**Work to be completed**:
Print all the data below exactly, without images.
Segment Start: Data
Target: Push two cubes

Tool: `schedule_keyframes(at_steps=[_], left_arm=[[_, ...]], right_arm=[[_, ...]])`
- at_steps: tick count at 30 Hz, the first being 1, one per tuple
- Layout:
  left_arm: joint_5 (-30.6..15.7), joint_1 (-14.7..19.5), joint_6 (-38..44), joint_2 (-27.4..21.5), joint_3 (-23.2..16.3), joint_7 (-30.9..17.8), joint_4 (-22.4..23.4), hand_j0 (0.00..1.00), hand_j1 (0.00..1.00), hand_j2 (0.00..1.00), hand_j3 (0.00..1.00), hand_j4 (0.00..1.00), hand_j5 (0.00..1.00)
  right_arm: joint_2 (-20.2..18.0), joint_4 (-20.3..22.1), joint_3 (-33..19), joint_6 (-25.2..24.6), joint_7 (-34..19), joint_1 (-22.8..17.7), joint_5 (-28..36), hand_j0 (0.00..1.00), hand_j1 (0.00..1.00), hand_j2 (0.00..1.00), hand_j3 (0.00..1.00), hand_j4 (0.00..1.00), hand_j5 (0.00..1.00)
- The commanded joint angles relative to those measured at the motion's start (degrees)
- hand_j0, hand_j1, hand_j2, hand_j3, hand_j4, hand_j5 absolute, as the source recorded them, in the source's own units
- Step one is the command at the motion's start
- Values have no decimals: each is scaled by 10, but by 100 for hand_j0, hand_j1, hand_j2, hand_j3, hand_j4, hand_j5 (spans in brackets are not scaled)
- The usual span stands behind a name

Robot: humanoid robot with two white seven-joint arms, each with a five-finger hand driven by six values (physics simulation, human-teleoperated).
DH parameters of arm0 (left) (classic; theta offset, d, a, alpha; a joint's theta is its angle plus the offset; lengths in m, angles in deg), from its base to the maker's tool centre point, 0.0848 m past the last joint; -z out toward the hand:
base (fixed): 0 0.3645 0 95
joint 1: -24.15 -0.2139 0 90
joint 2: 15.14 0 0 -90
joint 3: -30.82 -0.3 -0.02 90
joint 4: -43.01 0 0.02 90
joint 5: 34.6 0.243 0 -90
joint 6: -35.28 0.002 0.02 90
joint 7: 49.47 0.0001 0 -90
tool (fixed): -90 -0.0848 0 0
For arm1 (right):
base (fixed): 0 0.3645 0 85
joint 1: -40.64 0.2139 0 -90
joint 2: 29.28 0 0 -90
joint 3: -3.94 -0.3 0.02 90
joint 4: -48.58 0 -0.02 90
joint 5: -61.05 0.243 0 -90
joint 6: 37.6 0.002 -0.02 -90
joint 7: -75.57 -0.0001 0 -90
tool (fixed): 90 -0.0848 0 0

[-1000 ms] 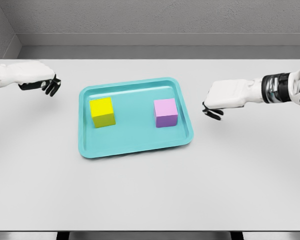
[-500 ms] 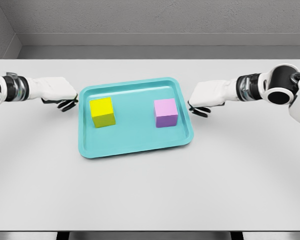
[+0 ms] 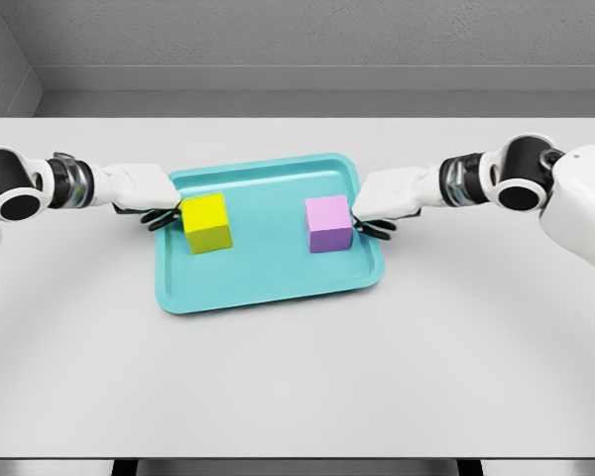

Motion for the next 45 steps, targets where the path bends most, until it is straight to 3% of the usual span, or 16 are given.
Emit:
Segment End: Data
**Exercise response**:
Target: Push two cubes

Tool: `schedule_keyframes(at_steps=[_], left_arm=[[_, ...]], right_arm=[[_, ...]])`
- at_steps: tick count at 30 Hz, the first being 1, one per tuple
- Layout:
  left_arm: joint_5 (-30.6..15.7), joint_1 (-14.7..19.5), joint_6 (-38..44), joint_2 (-27.4..21.5), joint_3 (-23.2..16.3), joint_7 (-30.9..17.8), joint_4 (-22.4..23.4), hand_j0 (0.00..1.00), hand_j1 (0.00..1.00), hand_j2 (0.00..1.00), hand_j3 (0.00..1.00), hand_j4 (0.00..1.00), hand_j5 (0.00..1.00)
  right_arm: joint_2 (-20.2..18.0), joint_4 (-20.3..22.1), joint_3 (-33..19), joint_6 (-25.2..24.6), joint_7 (-34..19), joint_1 (-22.8..17.7), joint_5 (-28..36), hand_j0 (0.00..1.00), hand_j1 (0.00..1.00), hand_j2 (0.00..1.00), hand_j3 (0.00..1.00), hand_j4 (0.00..1.00), hand_j5 (0.00..1.00)
- The commanded joint angles relative to those measured at the motion's start (degrees)
- hand_j0, hand_j1, hand_j2, hand_j3, hand_j4, hand_j5 absolute, as the source recorded them, in the source's own units
- Step one is the command at the motion's start
- Values have no decimals: each is scaled by 10, but by 100 for hand_j0, hand_j1, hand_j2, hand_j3, hand_j4, hand_j5 (spans in brackets are not scaled)
- The usual span stands behind a name

Robot: humanoid robot with two white seven-joint arms, each with a five-finger hand driven by six values (physics simulation, human-teleoperated).
DH parameters of arm0 (left) (classic; theta offset, d, a, alpha; a joint's theta is its angle plus the offset; lengths in m, angles in deg), from its base to the maker's tool centre point, 0.0848 m past the last joint; -z out toward the hand:
base (fixed): 0 0.3645 0 95
joint 1: -24.15 -0.2139 0 90
joint 2: 15.14 0 0 -90
joint 3: -30.82 -0.3 -0.02 90
joint 4: -43.01 0 0.02 90
joint 5: 34.6 0.243 0 -90
joint 6: -35.28 0.002 0.02 90
joint 7: 49.47 0.0001 0 -90
tool (fixed): -90 -0.0848 0 0
For arm1 (right):
base (fixed): 0 0.3645 0 85
joint 1: -40.64 0.2139 0 -90
joint 2: 29.28 0 0 -90
joint 3: -3.94 -0.3 0.02 90
joint 4: -48.58 0 -0.02 90
joint 5: -61.05 0.243 0 -90
joint 6: 37.6 0.002 -0.02 -90
joint 7: -75.57 -0.0001 0 -90
tool (fixed): 90 -0.0848 0 0

[-1000 ms] 
[-500 ms] 
[+0 ms] 

Motion for the next 45 steps, targets where the path bends most, until it is straight to 3% of the usual span, or 16 are given.
Emit:

No additional output will be produced.